*About this exercise*:
No pictures, please. Copy exactly the lines from the one with "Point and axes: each" through the final line below.

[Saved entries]
··········
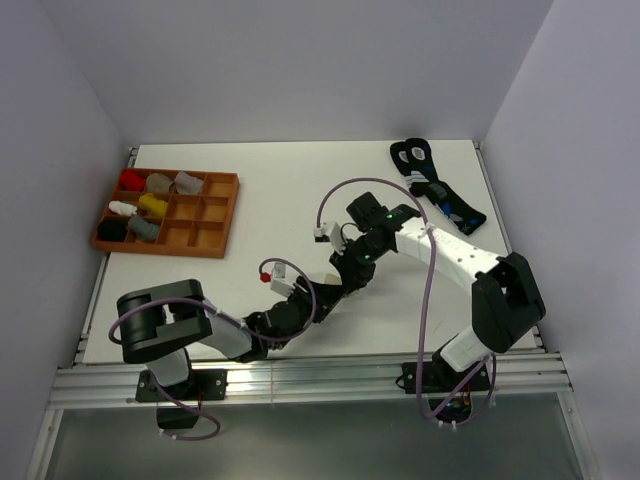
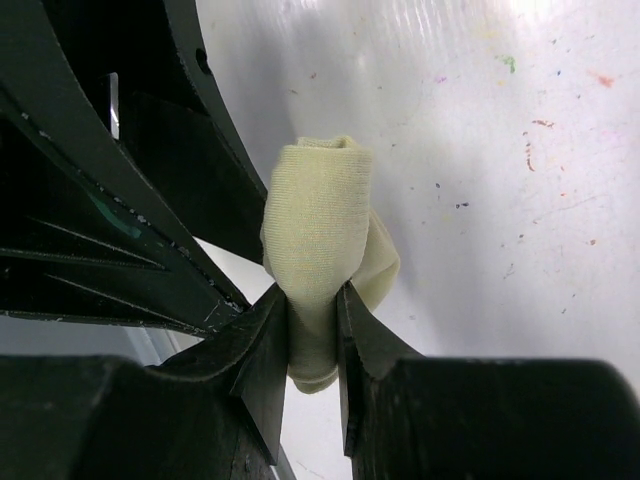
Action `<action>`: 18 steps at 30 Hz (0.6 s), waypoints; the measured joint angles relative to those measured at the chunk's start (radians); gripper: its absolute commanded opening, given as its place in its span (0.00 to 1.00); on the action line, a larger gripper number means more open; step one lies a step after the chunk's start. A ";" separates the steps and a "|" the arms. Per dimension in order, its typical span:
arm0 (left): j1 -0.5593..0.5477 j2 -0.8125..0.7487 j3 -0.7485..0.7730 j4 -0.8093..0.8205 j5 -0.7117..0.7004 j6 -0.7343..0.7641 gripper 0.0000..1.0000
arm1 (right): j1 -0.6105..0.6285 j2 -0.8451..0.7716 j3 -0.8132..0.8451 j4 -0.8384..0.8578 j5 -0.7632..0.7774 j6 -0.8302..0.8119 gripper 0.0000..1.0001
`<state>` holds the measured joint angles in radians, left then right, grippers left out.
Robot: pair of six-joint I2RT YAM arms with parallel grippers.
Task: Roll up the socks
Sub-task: Pick up the sock at the center of the board.
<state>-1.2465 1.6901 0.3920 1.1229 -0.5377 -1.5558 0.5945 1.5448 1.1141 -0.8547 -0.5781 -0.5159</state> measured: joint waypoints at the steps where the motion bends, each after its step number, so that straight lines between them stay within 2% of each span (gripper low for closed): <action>1: -0.001 -0.013 -0.003 -0.003 -0.006 -0.001 0.45 | 0.000 -0.010 0.001 0.002 -0.002 0.005 0.09; 18: -0.007 -0.241 0.029 -0.270 -0.090 -0.009 0.48 | 0.002 -0.109 0.034 0.029 -0.021 0.058 0.09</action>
<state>-1.2537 1.4494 0.4213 0.8532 -0.6281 -1.5650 0.5968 1.4361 1.1477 -0.8253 -0.5991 -0.4576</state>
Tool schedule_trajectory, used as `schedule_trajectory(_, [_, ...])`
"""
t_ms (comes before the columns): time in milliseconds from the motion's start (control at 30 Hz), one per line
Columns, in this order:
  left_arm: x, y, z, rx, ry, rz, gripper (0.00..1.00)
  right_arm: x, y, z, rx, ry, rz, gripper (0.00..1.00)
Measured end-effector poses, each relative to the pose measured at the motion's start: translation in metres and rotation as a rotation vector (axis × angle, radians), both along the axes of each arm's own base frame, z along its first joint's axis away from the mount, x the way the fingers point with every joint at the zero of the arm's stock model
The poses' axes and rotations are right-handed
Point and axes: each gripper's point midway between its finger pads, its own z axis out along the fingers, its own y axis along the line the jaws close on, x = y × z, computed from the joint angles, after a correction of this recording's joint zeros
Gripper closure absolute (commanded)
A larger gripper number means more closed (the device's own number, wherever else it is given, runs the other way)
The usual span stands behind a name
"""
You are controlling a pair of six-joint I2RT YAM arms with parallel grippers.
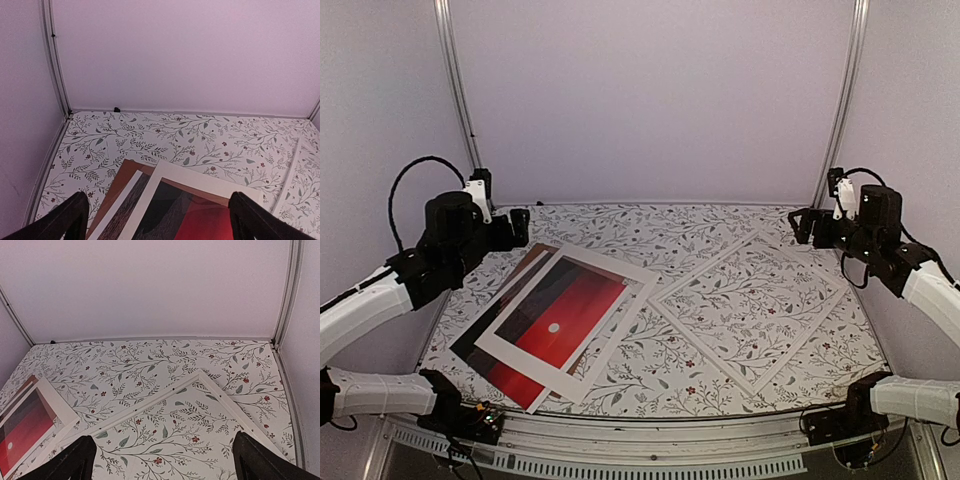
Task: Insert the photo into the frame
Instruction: Move the frame body to the center of the board.
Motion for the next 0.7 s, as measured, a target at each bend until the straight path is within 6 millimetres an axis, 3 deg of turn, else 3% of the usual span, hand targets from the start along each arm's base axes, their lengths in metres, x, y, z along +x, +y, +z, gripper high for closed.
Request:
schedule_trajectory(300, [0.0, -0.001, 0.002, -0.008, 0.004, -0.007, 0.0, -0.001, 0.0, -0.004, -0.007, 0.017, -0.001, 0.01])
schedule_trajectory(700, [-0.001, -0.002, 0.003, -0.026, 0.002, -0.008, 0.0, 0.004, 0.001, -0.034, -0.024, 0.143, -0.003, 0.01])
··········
*Exercise answer*:
Point and axes: each gripper's point midway between its finger pads, its own z axis out along the fingers, its own y axis along the line the jaws close on, x = y × z, computed from the joint angles, after a correction of this recording's joint zeros
Gripper closure absolute (commanded)
A larger gripper number means more closed (the device's own number, wherever else it is given, runs the other way)
The usual span stands behind a name
"""
You are controlling a pair of six-joint I2RT YAM arms with parallel grippers.
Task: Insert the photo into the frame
Instruction: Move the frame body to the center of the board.
Motion for the next 0.7 s, as measured, a target at each bend until the straight path is within 6 millimetres an axis, 3 deg of turn, else 3% of the usual span, hand targets from the start along each arm's base axes, their lengths in metres, x, y, z along +x, +y, +z, gripper high for closed.
Request:
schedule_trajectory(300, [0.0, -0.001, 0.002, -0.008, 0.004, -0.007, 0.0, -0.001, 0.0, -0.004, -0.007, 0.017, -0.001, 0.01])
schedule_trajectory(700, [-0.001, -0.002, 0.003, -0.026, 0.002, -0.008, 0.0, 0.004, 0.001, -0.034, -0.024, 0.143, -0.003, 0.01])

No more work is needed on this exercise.